Rebalance your data
Use rebalancing to change the distribution of a categorical variable in a dataset. Rebalancing does not just impact the single variable you choose to rebalance. All other variables in the dataset are also impacted based on the correlations they have with that variable. For example, you can use rebalancing to create a large number of relevant business scenarios out of a few that are present in your original data. Or you can use it to simulate what-if scenarios based on your existing, historical data, or upsample minority classes to help downstream machine learning algorithms pick up their patterns.
Rebalancing is only available for subject tables and can only be applied to a single column with the categorical encoding type.
Rebalancing cannot guarantee an increase in downstream model performance. Up or downsampling of a class in the original dataset only helps the downstream model in some instances.

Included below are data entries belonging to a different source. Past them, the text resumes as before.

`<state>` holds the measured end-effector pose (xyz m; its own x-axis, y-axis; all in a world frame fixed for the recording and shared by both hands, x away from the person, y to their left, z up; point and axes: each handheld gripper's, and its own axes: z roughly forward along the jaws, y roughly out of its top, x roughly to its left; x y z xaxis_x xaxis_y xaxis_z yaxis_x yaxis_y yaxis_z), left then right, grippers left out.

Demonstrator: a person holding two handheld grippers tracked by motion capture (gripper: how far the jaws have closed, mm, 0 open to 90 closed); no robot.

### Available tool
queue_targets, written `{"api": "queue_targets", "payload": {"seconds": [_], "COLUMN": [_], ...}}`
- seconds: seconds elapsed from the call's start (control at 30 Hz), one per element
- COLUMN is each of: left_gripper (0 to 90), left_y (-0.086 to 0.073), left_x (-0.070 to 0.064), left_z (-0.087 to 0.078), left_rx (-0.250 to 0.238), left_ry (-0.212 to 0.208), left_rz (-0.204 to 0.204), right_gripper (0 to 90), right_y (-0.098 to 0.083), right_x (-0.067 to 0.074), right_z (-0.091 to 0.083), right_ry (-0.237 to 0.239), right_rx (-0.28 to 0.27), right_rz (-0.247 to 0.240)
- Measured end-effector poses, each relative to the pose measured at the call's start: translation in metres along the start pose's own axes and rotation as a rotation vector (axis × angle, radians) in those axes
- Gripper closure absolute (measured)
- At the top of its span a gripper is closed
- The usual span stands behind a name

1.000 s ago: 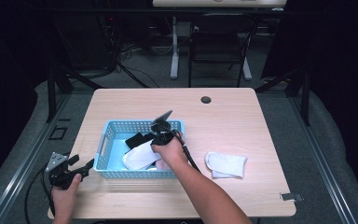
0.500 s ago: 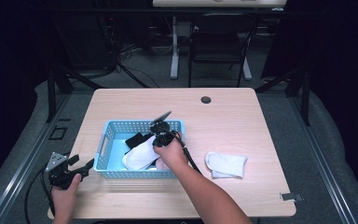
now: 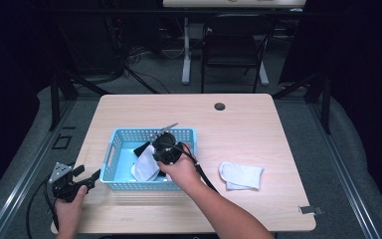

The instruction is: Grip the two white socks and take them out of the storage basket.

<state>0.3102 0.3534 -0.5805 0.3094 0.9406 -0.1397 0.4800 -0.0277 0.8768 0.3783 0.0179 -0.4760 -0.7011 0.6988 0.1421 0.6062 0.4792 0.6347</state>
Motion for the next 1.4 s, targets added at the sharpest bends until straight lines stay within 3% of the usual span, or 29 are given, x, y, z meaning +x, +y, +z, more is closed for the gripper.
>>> {"api": "queue_targets", "payload": {"seconds": [0.33, 0.8, 1.13, 1.4], "left_gripper": [24.0, 24.0, 24.0, 24.0], "left_y": [0.0, 0.0, 0.0, 0.0], "left_x": [0.0, 0.0, 0.0, 0.0], "left_z": [0.0, 0.0, 0.0, 0.0], "left_rx": [0.001, 0.003, 0.004, 0.005], "left_ry": [-0.001, -0.001, -0.002, -0.001], "left_rz": [0.001, 0.002, 0.002, 0.002], "right_gripper": [88.4, 88.3, 88.4, 88.4], "right_y": [0.003, 0.001, -0.008, -0.022], "right_x": [0.017, 0.027, 0.031, 0.023], "right_z": [-0.024, -0.06, -0.086, -0.113], "right_ry": [-0.023, -0.033, -0.023, -0.04], "right_rx": [-0.128, -0.298, -0.448, -0.496], "right_rz": [-0.1, -0.166, -0.157, -0.147]}}
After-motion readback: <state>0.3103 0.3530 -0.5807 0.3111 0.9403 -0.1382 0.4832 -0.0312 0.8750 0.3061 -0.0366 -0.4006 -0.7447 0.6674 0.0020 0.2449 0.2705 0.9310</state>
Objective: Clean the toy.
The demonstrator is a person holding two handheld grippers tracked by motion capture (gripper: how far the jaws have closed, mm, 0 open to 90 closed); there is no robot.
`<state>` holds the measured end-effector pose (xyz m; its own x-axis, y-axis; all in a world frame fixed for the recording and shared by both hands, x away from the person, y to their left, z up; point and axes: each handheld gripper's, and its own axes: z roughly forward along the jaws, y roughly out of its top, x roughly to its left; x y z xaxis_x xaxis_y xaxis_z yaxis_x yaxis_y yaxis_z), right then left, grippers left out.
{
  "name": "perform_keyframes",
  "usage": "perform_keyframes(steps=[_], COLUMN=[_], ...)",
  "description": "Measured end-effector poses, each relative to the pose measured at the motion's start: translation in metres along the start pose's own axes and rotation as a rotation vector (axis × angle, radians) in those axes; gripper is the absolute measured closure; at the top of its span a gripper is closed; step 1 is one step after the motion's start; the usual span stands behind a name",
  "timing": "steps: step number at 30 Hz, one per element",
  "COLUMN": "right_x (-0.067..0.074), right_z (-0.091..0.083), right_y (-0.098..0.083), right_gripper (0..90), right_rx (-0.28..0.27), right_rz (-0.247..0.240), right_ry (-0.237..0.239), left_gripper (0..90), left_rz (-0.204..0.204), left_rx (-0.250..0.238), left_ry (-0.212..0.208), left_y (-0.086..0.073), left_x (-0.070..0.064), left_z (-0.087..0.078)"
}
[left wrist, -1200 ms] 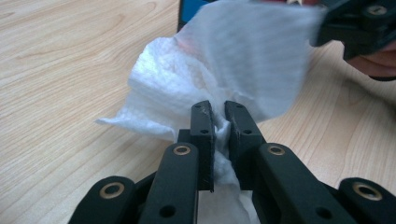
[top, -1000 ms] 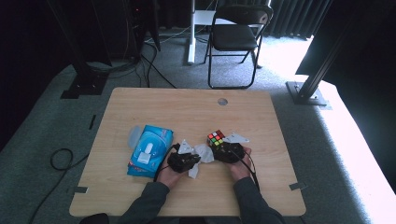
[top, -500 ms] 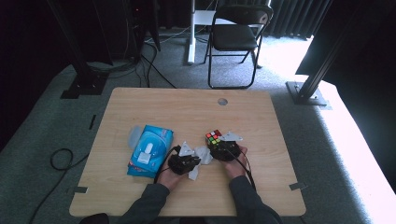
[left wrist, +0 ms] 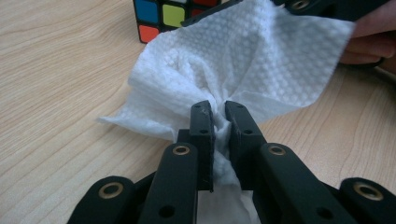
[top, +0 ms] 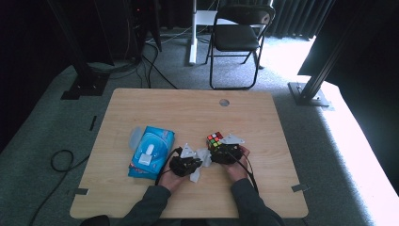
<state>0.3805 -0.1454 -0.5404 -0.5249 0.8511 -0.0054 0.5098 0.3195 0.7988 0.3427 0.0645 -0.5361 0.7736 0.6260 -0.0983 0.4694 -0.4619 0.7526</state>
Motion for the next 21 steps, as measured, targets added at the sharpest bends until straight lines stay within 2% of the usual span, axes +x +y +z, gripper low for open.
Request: perform_keyframes(steps=[11, 21], right_x=[-0.005, -0.004], right_z=[-0.011, -0.005], right_y=[0.012, 0.022], right_gripper=[21.8, 24.6], right_rx=[-0.065, -0.048], right_rz=[0.007, 0.003], right_ry=[0.006, -0.014], left_gripper=[82.5, 82.5], left_rz=[0.000, 0.000], left_rx=[0.004, 0.004], left_ry=[-0.002, -0.002], left_y=[-0.001, -0.001], left_x=[0.000, 0.000], left_z=[0.001, 0.001])
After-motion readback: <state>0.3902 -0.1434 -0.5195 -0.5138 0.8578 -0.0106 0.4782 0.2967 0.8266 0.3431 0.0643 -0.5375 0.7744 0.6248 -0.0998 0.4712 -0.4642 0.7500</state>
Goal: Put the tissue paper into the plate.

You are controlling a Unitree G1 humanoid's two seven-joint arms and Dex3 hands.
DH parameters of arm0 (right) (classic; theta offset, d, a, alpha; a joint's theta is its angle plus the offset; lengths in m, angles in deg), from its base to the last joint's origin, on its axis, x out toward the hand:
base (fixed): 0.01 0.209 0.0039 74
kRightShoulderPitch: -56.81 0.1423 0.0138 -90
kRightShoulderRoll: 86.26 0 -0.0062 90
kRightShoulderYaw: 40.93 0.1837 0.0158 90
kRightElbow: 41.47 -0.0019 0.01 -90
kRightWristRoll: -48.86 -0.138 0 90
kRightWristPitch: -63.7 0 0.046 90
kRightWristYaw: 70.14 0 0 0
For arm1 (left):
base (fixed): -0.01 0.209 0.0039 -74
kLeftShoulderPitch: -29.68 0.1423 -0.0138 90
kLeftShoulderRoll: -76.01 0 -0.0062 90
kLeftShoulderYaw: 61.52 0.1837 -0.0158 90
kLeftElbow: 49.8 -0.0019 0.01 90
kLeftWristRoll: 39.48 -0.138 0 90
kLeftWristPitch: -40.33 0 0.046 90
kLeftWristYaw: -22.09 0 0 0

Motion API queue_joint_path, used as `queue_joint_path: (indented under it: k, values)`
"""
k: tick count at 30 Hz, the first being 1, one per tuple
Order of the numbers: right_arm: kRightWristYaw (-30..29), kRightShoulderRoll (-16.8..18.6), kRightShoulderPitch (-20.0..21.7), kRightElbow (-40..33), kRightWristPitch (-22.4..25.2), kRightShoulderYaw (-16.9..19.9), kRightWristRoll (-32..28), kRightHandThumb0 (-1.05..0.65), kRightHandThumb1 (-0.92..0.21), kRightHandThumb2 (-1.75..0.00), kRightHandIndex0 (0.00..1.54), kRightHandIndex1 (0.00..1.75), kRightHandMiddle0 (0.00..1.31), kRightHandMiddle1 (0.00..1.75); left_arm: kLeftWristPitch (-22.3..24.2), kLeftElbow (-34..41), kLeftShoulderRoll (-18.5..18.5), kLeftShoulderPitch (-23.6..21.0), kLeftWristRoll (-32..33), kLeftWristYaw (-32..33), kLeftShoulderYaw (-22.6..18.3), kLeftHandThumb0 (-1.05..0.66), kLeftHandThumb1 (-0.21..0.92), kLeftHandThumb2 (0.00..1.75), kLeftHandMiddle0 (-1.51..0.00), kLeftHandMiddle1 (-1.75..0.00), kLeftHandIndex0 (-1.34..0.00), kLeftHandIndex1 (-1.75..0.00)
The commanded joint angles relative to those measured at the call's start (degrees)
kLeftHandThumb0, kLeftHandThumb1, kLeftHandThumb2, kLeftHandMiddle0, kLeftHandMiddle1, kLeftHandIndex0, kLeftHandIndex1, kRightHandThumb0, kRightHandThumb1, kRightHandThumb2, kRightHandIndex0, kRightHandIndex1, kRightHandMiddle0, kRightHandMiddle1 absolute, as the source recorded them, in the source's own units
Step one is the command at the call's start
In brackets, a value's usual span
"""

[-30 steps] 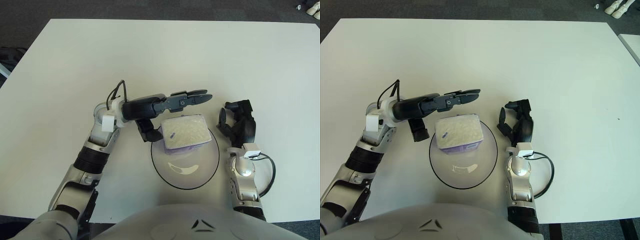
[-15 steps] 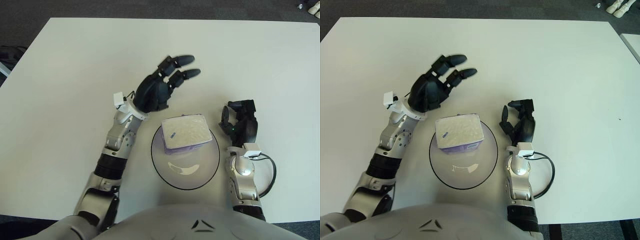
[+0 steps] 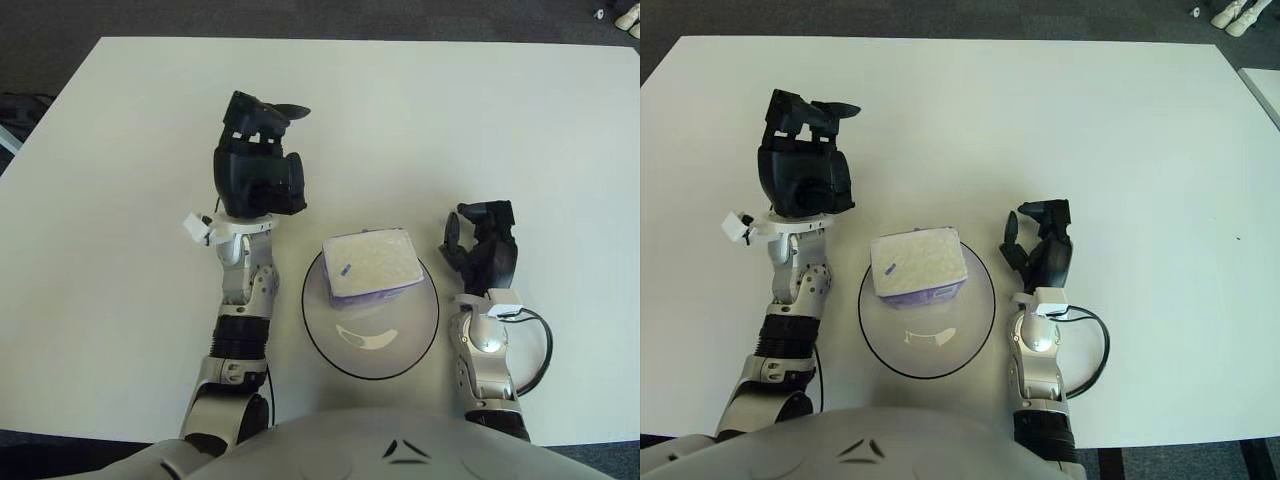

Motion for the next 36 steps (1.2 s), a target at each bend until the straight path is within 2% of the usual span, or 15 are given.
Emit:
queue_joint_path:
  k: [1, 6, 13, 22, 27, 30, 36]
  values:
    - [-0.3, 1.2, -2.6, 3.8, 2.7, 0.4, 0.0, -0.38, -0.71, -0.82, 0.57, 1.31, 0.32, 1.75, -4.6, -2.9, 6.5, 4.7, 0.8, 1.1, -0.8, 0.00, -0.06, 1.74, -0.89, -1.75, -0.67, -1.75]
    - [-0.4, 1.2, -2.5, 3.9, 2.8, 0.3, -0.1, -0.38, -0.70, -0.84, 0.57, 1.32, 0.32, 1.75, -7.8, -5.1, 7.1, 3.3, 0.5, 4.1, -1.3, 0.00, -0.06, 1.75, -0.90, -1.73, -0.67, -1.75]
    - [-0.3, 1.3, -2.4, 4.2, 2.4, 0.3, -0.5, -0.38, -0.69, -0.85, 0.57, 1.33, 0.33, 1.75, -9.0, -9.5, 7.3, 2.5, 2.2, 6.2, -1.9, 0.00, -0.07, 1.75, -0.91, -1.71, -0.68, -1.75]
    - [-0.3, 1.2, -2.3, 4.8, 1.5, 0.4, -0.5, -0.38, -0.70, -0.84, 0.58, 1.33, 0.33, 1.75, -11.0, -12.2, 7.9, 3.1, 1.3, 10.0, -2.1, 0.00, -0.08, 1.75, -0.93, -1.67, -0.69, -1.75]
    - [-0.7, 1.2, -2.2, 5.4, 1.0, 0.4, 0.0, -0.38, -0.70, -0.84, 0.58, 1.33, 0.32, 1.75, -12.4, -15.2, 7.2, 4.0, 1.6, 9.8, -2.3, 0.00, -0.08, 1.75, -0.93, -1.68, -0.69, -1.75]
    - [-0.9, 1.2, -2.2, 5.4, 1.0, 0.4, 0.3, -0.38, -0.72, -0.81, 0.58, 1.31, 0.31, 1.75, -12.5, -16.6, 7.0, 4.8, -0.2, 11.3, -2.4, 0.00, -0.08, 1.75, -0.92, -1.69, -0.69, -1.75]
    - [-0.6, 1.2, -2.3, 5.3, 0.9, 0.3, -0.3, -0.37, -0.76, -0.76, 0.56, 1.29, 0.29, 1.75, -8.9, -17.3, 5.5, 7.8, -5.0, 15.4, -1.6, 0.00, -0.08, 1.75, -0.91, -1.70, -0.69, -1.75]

In the steps below we demonstrate the rebalancing feature with an Insurance policy dataset, where we change the distribution of the age group variable.
- Click Create synthetic data.
- Download the Insurance policy dataset, upload it, and click Proceed.
- Click the Data settings tab, scroll all the way down to find the age_bins column, and click on the cog icon to open the column settings drawer.
- Configure the column settings like in the screenshot below and click Save. Make sure that the names of the categories you enter match exactly the names in the original data. If you enter a category that does not exist in the original data, the specified category and its percentage are ignored. You do not need to enter all categories to add up to 100%. MOSTLY AI will keep the share of the categories that were not defined as is.
- Click Create a synthetic dataset.
- On the Output settings tab, select Download as CSV/Parquet and click Create a synthetic dataset again.
The resulting rebalanced data looks as shown in the charts below. You can see that the share of the age group 25-30 in the synthetic dataset has increased, whereas the share of the age group 30-40 has decreased. To review the charts and the distributions of each variable, go to the QA Report and check the Univariate distributions of the Data QA report.
You will notice there that the distributions of some other variables of the dataset, for example incident_city or insured_education_level also changed. The changes reflect what this simulated group of on average younger insurance policy holders would look like.